Your goal:
An exact copy of the data is required; the images should not appear in it.

##### Given information #####

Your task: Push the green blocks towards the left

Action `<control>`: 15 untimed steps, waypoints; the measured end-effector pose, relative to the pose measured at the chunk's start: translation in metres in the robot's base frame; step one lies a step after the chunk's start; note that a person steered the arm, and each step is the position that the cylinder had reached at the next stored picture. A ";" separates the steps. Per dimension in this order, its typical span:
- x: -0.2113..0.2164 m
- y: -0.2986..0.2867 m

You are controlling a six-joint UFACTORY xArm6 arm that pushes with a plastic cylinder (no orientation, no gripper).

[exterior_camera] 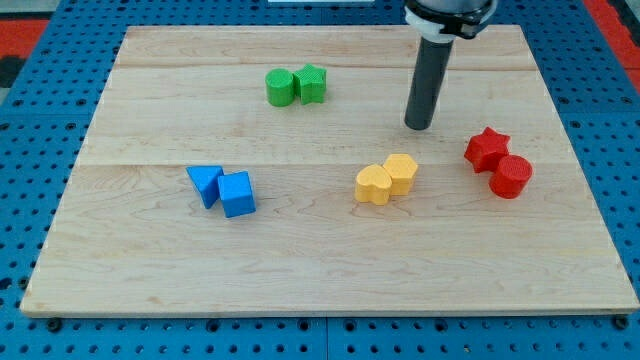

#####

Written response:
Your task: Push the green blocks towards the left

Action `<control>`: 15 untimed steps, waypoints; the measured end-effector pose, relative to the pose measured at the chunk's start: translation in metres in the robot's base frame; step one lies a step after the chunk's start; note that a person steered the arm, and each step is the position that the cylinder had reached at the next stored picture. A ";" separates the steps. Per dimension in this order, its typical span:
- x: -0.2113..0.2164 m
- y: -0.2986..0.2867 m

You are controlling a six-joint UFACTORY xArm6 arm that pushes with a plastic cylinder (no orientation, no gripper).

[exterior_camera] 

The response is now done.